**Exercise goal**: The lines from the one containing "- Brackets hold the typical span" through the last one in the data: please copy those exactly, and only those, without the pictures.

**Data extract**:
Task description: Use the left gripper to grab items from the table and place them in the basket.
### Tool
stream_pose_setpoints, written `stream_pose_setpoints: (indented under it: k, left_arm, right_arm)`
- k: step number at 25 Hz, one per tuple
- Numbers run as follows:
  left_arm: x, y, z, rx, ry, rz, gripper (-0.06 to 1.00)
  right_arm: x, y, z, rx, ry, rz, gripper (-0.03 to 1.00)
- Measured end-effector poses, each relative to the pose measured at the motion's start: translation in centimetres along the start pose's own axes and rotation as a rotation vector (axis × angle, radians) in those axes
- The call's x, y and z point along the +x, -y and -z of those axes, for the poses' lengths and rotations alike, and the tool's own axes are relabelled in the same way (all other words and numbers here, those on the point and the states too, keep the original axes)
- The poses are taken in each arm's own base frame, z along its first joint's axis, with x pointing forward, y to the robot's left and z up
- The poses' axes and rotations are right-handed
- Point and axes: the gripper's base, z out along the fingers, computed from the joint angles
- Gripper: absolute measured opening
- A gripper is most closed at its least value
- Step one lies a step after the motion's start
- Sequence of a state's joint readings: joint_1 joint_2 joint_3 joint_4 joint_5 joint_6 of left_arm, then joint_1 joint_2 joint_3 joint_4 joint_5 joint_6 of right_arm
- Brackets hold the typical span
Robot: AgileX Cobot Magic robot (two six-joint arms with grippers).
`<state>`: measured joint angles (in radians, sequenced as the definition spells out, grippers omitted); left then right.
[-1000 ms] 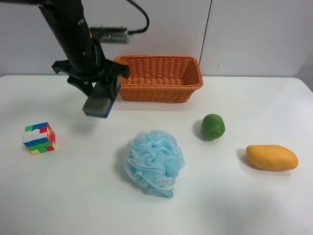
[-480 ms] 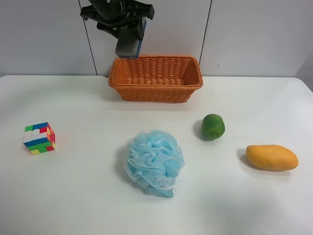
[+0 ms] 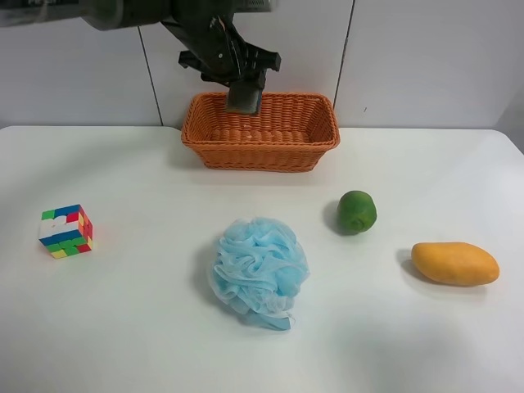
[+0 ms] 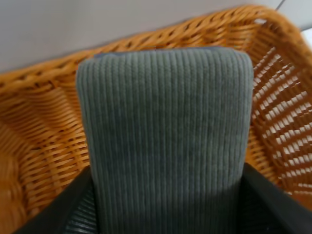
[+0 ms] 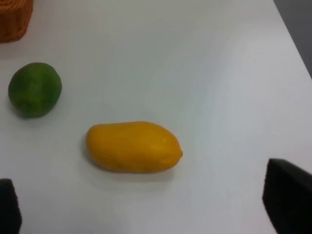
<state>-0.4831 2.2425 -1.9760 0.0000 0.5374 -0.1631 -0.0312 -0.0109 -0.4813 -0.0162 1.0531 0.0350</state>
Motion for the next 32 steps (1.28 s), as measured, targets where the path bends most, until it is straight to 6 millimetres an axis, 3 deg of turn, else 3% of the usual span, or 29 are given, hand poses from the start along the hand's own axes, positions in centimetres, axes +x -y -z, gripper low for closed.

**Solution to this task**:
- Brackets hold the typical span
Robot: AgileX Cobot Magic robot (two six-joint arms with grippers).
`<state>`: measured joint angles (in radians, sequenced as the definition spells out, grippers omitted); left then right.
[-1000 ms] 
[-480 ms] 
[+0 ms] 
[+0 ms] 
[+0 ms] 
<state>-0.4831 2.2425 -1.9760 0.0000 0.5374 -0.1631 -0.0312 -0.0109 -0.4813 -0.0162 1.0531 0.0350</state>
Motion for the next 32 steps (1.28 s), as measured, targets where the path bends most, until it is straight to 6 millimetres an axis, 3 deg of turn, else 3% of the usual span, or 29 are given, hand poses from the start along the hand's own axes, positions in centimetres, axes +x -y -z, gripper low for closed.

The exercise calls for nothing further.